» **Directions for this task**
Here are some entries; quote each one exactly.

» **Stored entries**
—————

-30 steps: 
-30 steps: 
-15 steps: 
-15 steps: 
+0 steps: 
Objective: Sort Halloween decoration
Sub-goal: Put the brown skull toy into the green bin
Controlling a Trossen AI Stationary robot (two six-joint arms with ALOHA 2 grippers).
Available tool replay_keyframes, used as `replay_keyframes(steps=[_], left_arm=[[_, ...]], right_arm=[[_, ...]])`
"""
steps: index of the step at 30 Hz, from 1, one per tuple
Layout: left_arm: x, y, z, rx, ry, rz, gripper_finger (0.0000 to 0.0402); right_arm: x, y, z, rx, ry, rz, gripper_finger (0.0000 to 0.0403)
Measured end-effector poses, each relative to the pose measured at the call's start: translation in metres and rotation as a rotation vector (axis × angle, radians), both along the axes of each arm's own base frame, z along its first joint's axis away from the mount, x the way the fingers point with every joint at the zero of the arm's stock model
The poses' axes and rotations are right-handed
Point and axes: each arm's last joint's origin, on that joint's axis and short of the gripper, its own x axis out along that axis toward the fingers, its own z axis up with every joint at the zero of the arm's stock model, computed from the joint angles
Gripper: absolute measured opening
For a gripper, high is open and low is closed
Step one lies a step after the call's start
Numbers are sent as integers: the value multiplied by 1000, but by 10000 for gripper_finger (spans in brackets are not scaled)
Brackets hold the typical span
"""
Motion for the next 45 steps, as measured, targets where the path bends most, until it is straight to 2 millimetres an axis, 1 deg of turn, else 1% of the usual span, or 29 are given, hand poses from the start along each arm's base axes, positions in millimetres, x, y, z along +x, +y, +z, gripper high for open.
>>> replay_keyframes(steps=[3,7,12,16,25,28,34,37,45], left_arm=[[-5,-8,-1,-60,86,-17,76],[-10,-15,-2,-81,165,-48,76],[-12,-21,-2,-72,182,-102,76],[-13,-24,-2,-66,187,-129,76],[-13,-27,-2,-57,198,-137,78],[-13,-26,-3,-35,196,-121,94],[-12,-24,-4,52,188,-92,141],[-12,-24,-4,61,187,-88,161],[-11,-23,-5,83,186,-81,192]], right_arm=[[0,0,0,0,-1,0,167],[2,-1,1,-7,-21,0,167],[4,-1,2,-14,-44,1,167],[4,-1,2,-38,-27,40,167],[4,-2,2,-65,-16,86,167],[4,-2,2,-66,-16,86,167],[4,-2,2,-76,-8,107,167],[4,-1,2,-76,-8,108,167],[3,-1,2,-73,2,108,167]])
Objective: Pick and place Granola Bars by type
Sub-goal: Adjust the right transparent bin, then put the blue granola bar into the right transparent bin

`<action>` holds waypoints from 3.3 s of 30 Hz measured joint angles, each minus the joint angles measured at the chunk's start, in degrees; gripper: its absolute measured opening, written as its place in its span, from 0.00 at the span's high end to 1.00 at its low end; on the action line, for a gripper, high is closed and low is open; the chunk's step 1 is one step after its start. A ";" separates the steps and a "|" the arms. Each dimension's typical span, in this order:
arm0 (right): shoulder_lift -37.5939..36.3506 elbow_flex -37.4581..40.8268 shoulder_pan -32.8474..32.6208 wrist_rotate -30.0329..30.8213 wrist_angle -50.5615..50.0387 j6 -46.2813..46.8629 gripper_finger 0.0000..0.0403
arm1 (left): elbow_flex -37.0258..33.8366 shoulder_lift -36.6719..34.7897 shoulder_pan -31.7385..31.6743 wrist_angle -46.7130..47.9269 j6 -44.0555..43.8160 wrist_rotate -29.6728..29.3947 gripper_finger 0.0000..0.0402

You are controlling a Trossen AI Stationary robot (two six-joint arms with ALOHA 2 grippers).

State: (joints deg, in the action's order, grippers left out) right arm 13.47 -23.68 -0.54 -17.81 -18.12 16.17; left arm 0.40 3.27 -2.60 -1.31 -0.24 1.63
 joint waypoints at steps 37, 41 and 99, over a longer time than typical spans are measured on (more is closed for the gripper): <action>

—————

» **Result**
-30 steps: 
-30 steps: 
-15 steps: 
-15 steps: 
+0 steps: 
Objective: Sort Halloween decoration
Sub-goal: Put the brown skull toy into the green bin
Controlling a Trossen AI Stationary robot (two six-joint arms with ALOHA 2 grippers).
Available tool replay_keyframes, used as `replay_keyframes(steps=[_], left_arm=[[_, ...]], right_arm=[[_, ...]])`
"""
steps: index of the step at 30 Hz, from 1, one per tuple
Layout: left_arm: x, y, z, rx, ry, rz, gripper_finger (0.0000 to 0.0402); right_arm: x, y, z, rx, ry, rz, gripper_finger (0.0000 to 0.0403)
Measured end-effector poses, each relative to the pose measured at the call's start: translation in metres and rotation as a rotation vector (axis × angle, radians), both along the axes of each arm's own base frame, z along its first joint's axis away from the mount, x the way the fingers point with every joint at the zero of the arm's stock model
The poses' axes and rotations are right-handed
Point and axes: each arm's last joint's origin, on that joint's axis and short of the gripper, its own x axis out along that axis toward the fingers, its own z axis up with every joint at the zero of the arm's stock model, computed from the joint angles
Gripper: absolute measured opening
For a gripper, high is open and low is closed
Step one lies a step after the call's start
Numbers are sent as integers: the value multiplied by 1000, but by 10000 for gripper_finger (spans in brackets are not scaled)
Brackets hold the typical span
"""
Motion for the next 45 steps, as measured, targets where the path bends most, until it is straight to 2 millimetres an axis, 1 deg of turn, else 1% of the usual span, or 29 are given, hand poses from the start along each arm's base axes, positions in millimetres, x, y, z along +x, +y, +z, gripper high for open.
>>> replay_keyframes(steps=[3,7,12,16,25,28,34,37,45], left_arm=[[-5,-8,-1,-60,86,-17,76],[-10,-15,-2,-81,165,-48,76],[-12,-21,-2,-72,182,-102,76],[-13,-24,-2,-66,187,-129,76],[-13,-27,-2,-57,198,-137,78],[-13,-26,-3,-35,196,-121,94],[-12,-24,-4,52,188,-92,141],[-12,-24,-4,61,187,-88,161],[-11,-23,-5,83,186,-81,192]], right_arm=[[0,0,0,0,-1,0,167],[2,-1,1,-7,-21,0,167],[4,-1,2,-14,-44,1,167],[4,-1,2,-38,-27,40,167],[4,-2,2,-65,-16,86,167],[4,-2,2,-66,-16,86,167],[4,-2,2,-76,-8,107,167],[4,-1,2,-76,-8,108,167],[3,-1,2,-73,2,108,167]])
Objective: Pick and place Granola Bars by type
Sub-goal: Adjust the right transparent bin, then put the blue granola bar into the right transparent bin

`<action>` holds waypoints from 3.3 s of 30 Hz measured joint angles, each minus the joint angles measured at the chunk's start, in degrees; gripper: its absolute measured opening, written as its place in its span, from 0.00 at the span's high end to 1.00 at its low end; on the action line, for a gripper, high is closed and low is open; the chunk's step 1 is one step after its start. A ";" separates the steps and a "|" the arms. Each dimension's typical span, in this order:
arm0 (right): shoulder_lift -37.5939..36.3506 elbow_flex -37.4581..40.8268 shoulder_pan -32.8474..32.6208 wrist_rotate -30.0329..30.8213 wrist_angle -50.5615..50.0387 j6 -46.2813..46.8629 gripper_finger 0.0000..0.0403
arm1 (left): elbow_flex -37.0258..33.8366 shoulder_lift -36.6719..34.7897 shoulder_pan -31.7385..31.6743 wrist_angle -46.7130..47.9269 j6 -44.0555..43.8160 wrist_rotate -29.6728..29.3947 gripper_finger 0.0000..0.0402

You are controlling a Trossen AI Stationary robot (two six-joint arms with ALOHA 2 grippers).

State: (joints deg, in the action's order, grippers left out) right arm 13.47 -23.68 -0.54 -17.81 -18.12 16.17; left arm 0.40 3.27 -2.60 -1.31 -0.24 1.63
 joint waypoints at steps 37, 41 and 99, over a longer time than typical spans are measured on (more is closed for the gripper): <action>

The answer given is complete as it stands.